Abstract:
Natural language, spoken and written, is the most important way for humans to communicate information to each other.
In the last decades \emph{natural language processing} (NLP) researchers have studied methods aimed at making computers ``understand'' the information enclosed in human language.
\emph{Information Extraction} (IE) is a field of NLP that studies methods aimed at extracting information from text so that it can be used to populate a structured information repository, such as a relational database.
The main approaches by means of which the task of IE has been tackled rely on supervised machine learning, which needs human-labeled data examples in order to train the systems that extract information from yet unseen data.
The best-performing supervised machine learning methods for IE are certainly probabilistic graphical models, and, specifically, Conditional Random Fields (CRFs).
In this thesis we investigate two major aspects related to IE from text via CRFs: the creation of CRFs models that outperform the commonly adopted, state-of-the-art, linear-chain CRFs, and the impact of the quality of training data on the accuracy of CRFs system for IE.
In the first part of the thesis we use the capabilities of the CRFs framework to create new kinds of CRFs, that unlike the commonly adopted linear-chain CRFs are customized to the structure of the task taken into consideration.
We exemplify this approach on two different tasks, i.e., IE from medical documents and \emph{opinion mining} from product reviews.
CRFs, like any machine learning-based approach, may suffer if the quality of training data is low.
Therefore, the second part of the thesis is devoted to (1) the study of how the quality of training data affects the accuracy of a CRFs system for IE; and (2) the production of human-annotated training data via semi-supervised \emph{active learning} (AL).
We start by facing the task of IE from medical documents written in the Italian language; this consists in extracting chunks of text that instantiate concepts of interest for medical practitioners, such as, drug dosages, pathologies, treatments, etc..

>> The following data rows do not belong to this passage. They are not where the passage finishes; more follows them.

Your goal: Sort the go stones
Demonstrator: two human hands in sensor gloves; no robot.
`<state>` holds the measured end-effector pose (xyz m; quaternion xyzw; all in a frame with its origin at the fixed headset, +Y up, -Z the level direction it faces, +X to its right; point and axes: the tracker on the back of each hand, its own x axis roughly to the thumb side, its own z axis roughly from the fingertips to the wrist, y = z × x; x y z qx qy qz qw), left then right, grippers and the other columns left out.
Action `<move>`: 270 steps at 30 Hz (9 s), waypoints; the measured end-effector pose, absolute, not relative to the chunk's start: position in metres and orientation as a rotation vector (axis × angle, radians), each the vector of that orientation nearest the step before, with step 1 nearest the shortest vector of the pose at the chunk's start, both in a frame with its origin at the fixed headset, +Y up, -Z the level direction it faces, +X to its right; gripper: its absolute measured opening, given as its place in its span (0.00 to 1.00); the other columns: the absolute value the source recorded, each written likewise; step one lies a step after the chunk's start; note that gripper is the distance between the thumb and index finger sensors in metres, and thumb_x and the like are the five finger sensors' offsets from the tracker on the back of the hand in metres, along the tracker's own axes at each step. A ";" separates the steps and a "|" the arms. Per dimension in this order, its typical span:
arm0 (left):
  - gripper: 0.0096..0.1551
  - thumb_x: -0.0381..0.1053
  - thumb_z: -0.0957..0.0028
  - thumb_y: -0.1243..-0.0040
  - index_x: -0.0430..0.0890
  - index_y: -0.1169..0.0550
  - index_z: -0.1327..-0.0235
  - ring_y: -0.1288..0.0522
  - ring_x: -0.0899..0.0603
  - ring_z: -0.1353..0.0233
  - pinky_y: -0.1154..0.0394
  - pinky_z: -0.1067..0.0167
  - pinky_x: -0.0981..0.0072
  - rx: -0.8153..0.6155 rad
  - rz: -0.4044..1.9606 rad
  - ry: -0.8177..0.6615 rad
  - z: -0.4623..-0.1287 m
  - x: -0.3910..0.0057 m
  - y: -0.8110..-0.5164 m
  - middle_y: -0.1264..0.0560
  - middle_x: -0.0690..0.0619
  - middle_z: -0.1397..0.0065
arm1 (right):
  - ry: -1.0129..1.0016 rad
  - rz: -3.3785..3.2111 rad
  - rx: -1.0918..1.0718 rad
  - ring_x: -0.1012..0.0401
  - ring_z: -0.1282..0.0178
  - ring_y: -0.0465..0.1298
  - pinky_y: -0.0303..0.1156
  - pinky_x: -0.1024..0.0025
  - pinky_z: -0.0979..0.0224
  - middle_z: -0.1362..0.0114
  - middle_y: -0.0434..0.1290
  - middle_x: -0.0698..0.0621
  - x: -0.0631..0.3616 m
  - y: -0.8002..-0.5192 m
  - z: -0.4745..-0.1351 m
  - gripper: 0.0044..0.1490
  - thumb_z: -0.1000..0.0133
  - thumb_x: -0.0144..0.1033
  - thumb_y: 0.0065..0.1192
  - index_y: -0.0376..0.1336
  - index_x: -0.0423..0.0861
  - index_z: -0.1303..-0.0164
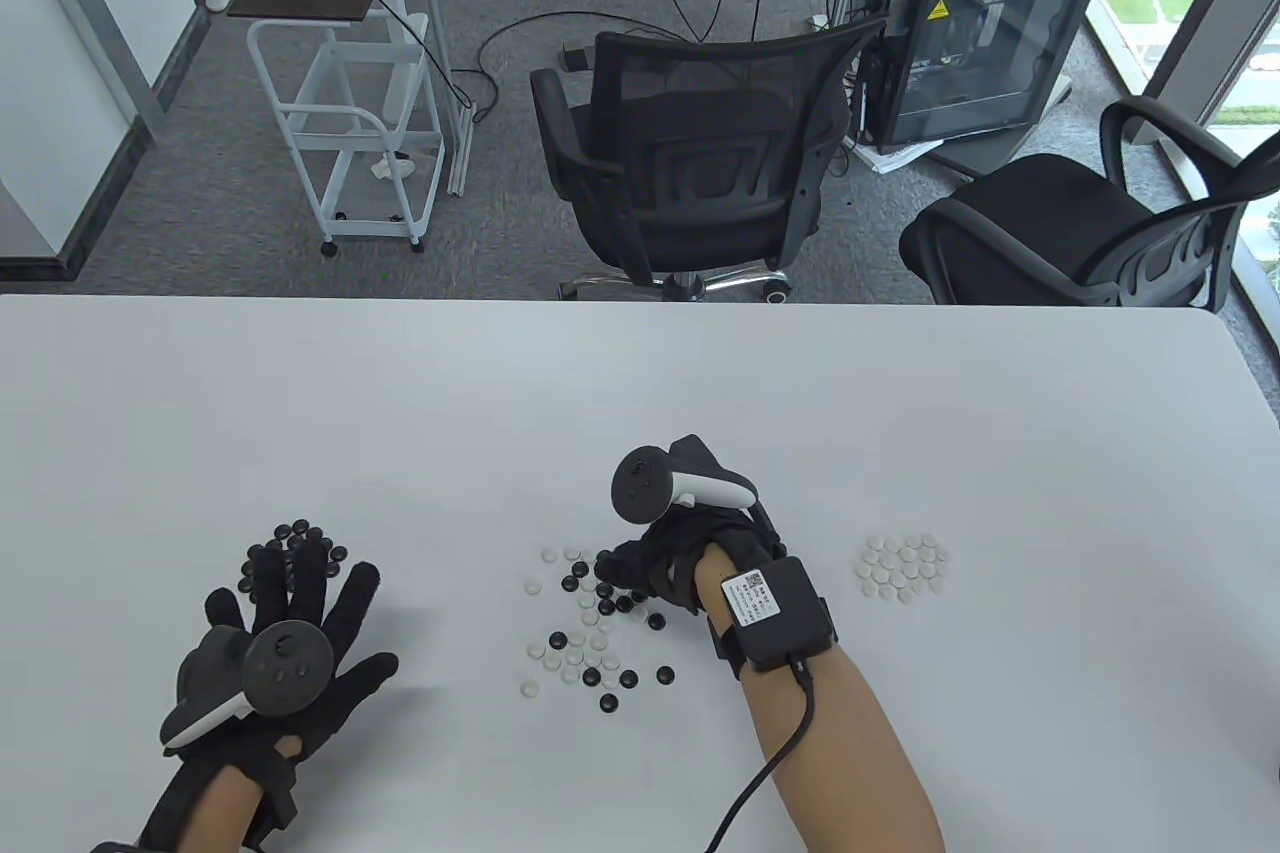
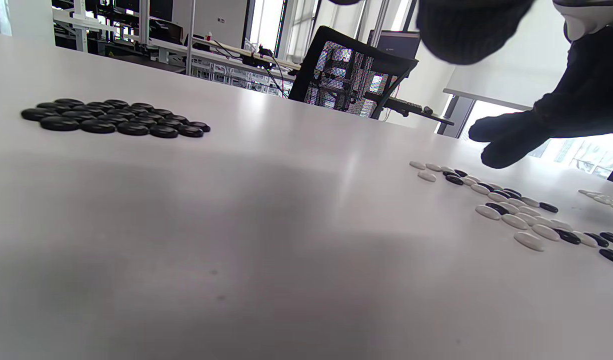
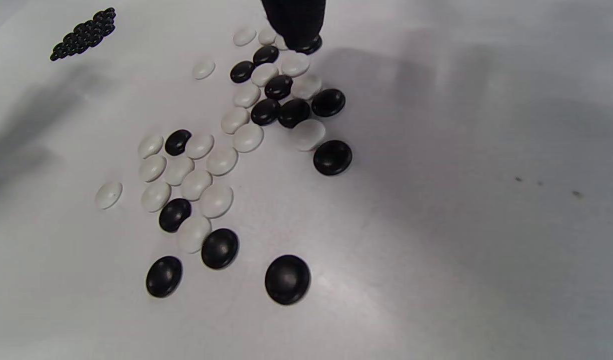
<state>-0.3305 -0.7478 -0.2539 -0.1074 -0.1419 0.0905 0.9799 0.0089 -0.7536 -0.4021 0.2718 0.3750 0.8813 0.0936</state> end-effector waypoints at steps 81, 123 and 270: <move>0.49 0.68 0.36 0.57 0.49 0.59 0.12 0.83 0.23 0.27 0.78 0.47 0.15 -0.214 0.191 -0.280 -0.253 -0.332 -0.746 0.78 0.33 0.18 | 1.182 2.648 0.800 0.20 0.30 0.25 0.30 0.10 0.39 0.20 0.29 0.17 0.018 -0.763 -0.397 0.44 0.37 0.52 0.42 0.56 0.37 0.16; 0.49 0.68 0.36 0.57 0.49 0.59 0.12 0.83 0.23 0.27 0.78 0.48 0.15 -0.240 0.170 -0.276 -0.255 -0.328 -0.748 0.78 0.33 0.19 | 1.108 2.813 0.364 0.20 0.30 0.26 0.31 0.10 0.39 0.20 0.30 0.18 0.144 -0.736 -0.401 0.44 0.37 0.52 0.42 0.61 0.35 0.19; 0.49 0.67 0.36 0.57 0.49 0.59 0.12 0.83 0.23 0.27 0.78 0.48 0.15 -0.229 0.175 -0.274 -0.255 -0.329 -0.747 0.79 0.32 0.19 | 1.006 2.724 0.576 0.20 0.31 0.24 0.29 0.10 0.40 0.20 0.29 0.18 0.108 -0.724 -0.392 0.45 0.37 0.53 0.41 0.59 0.35 0.18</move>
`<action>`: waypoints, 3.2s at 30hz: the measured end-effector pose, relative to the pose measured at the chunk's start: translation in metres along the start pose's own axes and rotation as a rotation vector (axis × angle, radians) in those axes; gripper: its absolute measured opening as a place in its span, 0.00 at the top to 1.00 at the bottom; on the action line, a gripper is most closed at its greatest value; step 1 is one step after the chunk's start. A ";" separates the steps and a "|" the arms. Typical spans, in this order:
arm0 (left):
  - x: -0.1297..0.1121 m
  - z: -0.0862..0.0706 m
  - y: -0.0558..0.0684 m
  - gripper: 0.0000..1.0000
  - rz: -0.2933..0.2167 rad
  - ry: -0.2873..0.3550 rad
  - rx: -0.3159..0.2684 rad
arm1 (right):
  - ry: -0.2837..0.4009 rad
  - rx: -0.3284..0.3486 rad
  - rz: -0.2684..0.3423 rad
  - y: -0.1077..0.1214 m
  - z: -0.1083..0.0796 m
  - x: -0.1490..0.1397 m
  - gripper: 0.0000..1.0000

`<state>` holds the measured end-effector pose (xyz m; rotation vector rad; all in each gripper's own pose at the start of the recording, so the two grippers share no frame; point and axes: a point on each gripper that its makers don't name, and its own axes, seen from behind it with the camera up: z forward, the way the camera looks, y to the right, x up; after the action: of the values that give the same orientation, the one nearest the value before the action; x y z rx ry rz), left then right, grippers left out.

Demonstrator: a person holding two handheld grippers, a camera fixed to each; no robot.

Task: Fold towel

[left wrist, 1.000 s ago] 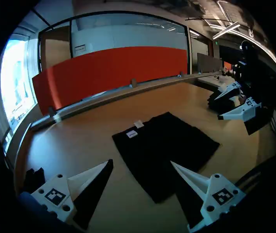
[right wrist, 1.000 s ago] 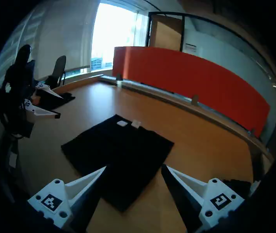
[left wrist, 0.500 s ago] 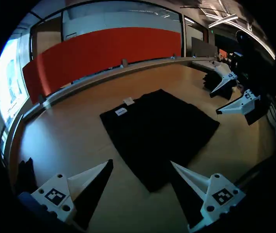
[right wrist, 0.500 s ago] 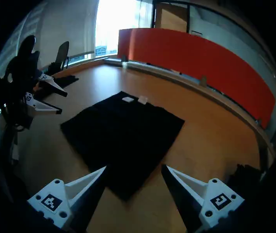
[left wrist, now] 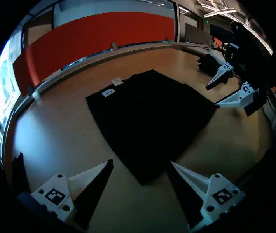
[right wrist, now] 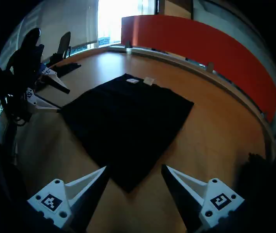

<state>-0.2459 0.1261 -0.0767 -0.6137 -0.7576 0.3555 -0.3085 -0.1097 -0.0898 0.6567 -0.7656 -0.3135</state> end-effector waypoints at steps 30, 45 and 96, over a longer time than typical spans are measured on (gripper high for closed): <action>-0.020 0.009 0.013 0.16 -0.032 -0.085 -0.041 | -0.069 0.050 -0.001 0.002 0.000 -0.025 0.32; -0.018 0.008 0.024 0.48 -0.021 -0.100 -0.051 | -0.076 0.058 -0.006 0.003 0.000 -0.027 0.60; 0.067 -0.094 0.020 0.90 -0.085 0.007 0.005 | 0.108 0.070 0.012 -0.028 -0.097 0.070 0.85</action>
<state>-0.1332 0.1391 -0.1075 -0.5758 -0.7733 0.2771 -0.1909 -0.1239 -0.1224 0.7286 -0.6792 -0.2392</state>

We propose two novel approaches: a cascaded, two-stage method composed by two layers of CRFs, and a confidence-weighted ensemble method that combines standard linear-chain CRFs and the proposed two-stage method.
Both the proposed models are shown to outperform a standard linear-chain CRFs IE system.
We then investigate the problem of aspect-oriented sentence-level opinion mining from product reviews, that consists in predicting, for all sentences in the review, whether the sentence expresses a positive, neutral, or negative opinion (or no opinion at all) about a specific aspect of the product.
We propose a set of increasingly powerful models based on CRFs, including a hierarchical multi-label CRFs scheme that jointly models the overall opinion expressed in a product review and the set of aspect-specific opinions expressed in each of its sentences.
Also in this task the proposed CRF models obtain better results than linear-chain CRFs.
We then study the impact that the quality of training data has on the learning process and thus on the accuracy of a classifier.
Low quality in training data sometimes derives from the fact that the person who has annotated the data is not an expert of the data domain.
We test the impact of training data quality on the accuracy of IE systems oriented to the clinical domain.
We finally investigate the process of AL in order to obtain good-quality training data with minimum human annotation effort.
We propose several AL strategies for a type of semi-supervised CRFs specifically devised for partially labeled sequences.
We show that, with respect to the proposed strategies, margin-based strategies always obtain the best results on the four tasks we have tested them on.